From this table we can note that in all days in which the client was ready to bike, the client did exercise.  Therefore, the maximum probability of success given the plan to commute by bike is:

P(S | Plan to commute) Max =1.0

The minimum probability of success is obtained by eliminating days in which alterative explanations are possible.  This includes day 4 as on this day the plan to shower at the gym might have led to exercise.  Therefore the minimum probability of success is calculated solely based on the data in day 14 and is:

P(S | Plan to commute) Min =1.0

Table 5 shows the calculation of maximum and minimum probabilities of success on days in which you were ready to take shower at the gym. 

Day

Plan to commute with bike

Plan to shower at gym

Sleep early

Exercise pattern kept

2

0

1

1

1

3

0

1

1

0

4

1

1

0

1

5

0

1

0

1

8

0

1

0

1

12

0

1

0

1

13

0

1

0

1

Table 5:  Client’s Exercise on Days in which the Client was Ready to Take Shower at Gym

Table 5 shows that the client exercised on 6 out of 7 days in which she was ready to take a shower at the gym:

P(S | Ready to Shower at Gym) Max  = 0.86

Some of these exercise patterns might be due to other causes.  Of the 7 days, alternative explanations of causes of exercise exist for day 2 and day 4.  Note that on day 3 we do have an alternative explanation but no success and therefore there is no reason to delete this day.  If day 2 and 4 are dropped from analysis then there are 5 days in which we planned to shower at the gym and had no other alternative reason for exercise.  The probability of success in this reduced space is 4 out of the remaining 5 days.  Therefore the minimum estimate for the probability of success given that we are ready to shower is given as:

P(S | Ready to Shower at Gym) Min = 0.80

Table 6 shows the maximum and minimum probability of success associated with each cause.

 

Probability of Success Given the Cause

 

Minimum

Maximum

Plan to commute with bike

1

1

Plan to shower at gym

0.80

0.86

Sleep early

0.50

0.67

Table 6:  Maximum and Minimum Probability of Success Associated with Different Causes

Step 6:  Taking action

The analytical process of thinking through causes of exercise and listing them by itself is beneficial.  It leads to new insights.  The thought experiments we presented earlier help you understand what might be a false cause.  At some point, you arrive at a list of reasonable causes and constraints, then a 2-3 week of data collection help you sort out which of the causes are the most influential one.  Through out this process you gain insight into what is keeping you from success and what is enabling you to move forward.  It maybe helpful to represent the impact of causes on success visually (the font size is altered to reflect the magnitude of the conditional probability of success given the cause).  We have done so in Figure 4.
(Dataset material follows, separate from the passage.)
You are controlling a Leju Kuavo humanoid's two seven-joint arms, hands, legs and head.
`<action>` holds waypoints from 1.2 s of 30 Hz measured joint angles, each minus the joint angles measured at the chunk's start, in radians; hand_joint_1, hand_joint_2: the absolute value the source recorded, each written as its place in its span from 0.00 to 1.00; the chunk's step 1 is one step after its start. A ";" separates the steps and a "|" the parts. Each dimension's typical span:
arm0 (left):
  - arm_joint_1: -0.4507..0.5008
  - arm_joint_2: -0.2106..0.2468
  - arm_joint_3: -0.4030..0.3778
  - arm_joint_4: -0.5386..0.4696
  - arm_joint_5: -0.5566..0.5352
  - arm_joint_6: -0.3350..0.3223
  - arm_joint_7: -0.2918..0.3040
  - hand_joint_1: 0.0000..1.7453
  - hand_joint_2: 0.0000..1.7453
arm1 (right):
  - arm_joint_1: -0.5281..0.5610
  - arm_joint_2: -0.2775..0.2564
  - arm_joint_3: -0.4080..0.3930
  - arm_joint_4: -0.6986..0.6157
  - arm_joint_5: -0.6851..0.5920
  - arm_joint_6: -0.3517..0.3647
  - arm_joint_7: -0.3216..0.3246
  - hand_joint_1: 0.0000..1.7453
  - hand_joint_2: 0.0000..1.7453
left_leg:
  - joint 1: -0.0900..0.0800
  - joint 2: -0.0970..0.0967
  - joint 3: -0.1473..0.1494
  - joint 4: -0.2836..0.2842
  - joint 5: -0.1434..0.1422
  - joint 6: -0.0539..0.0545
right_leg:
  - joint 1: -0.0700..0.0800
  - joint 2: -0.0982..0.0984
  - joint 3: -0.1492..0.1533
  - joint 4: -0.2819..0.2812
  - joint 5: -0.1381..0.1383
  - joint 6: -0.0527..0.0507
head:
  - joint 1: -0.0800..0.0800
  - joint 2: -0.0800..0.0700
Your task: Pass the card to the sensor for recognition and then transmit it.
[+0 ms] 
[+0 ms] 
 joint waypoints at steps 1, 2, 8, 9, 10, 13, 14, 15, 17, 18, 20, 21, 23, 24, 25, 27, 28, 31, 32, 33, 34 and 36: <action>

Figure 4:  Causal Model with Font Size Reflecting Strength of Causes

Keep in mind that the purpose of putting numbers on the impact of causes is to help produce insights.  The focus should be on improvement and not measurement. The data are presented without any blame or exhortation for more effort.  The purpose is to understand how the environment affects exercise and not to put more effort or be more motivated.  Also keep in mind that any analysis is limited,  You could not possibly look at all causes.  At best you have focus on a handful of causes.  Furthermore, the cause of your behavior may change over time.  Given these limitations, the resulting analysis should be used with caution.  If you do not jump to unsupported conclusions, some information is better than no information at all.  After you gain insight into causes and constraints on your behavior, then act to enable the causes and remove the constraints (if that is possible).  Continue with your data collection and see if the changes you have introduced, a quasi-experiment, have in fact increased the probability of success.

Discussion

Diary data are observational data.  To truly understand the impact of a cause on target behavior, we need experimental data.  In experiments, one modifies a cause and observes if the probability of the effect is enhanced.  Some scientists have suggested that in order to better understand the impact of different causes on your success or failure, you should use a full factorial experimental design (Olsson, Terris, Elg, Lundberg, Lindblad 2005).  In a full factorial design all possible combination of causes are tried to see which one has the desired effect.  This approach allows statisticians to estimate the main and interaction effects for various combinations of causes.  Alemi and Alemi (2007) point out that a full factorial design is not practical as it will require clients to continue their experimentation even after they have found initial success in one of the trials.  Most people would stop experimentation after they succeed.  If they find a cause that makes them change their target behavior they do not and should not continue with the experimentation for finding the impact of other causes.  Because they do so, only a partial factorial design will be available and main effects of causes maybe confounded with higher order interactions among the causes.  Instead of having a design that will sort out the effect of various causes, most people collect observational data that are often correlated and difficult to analyze.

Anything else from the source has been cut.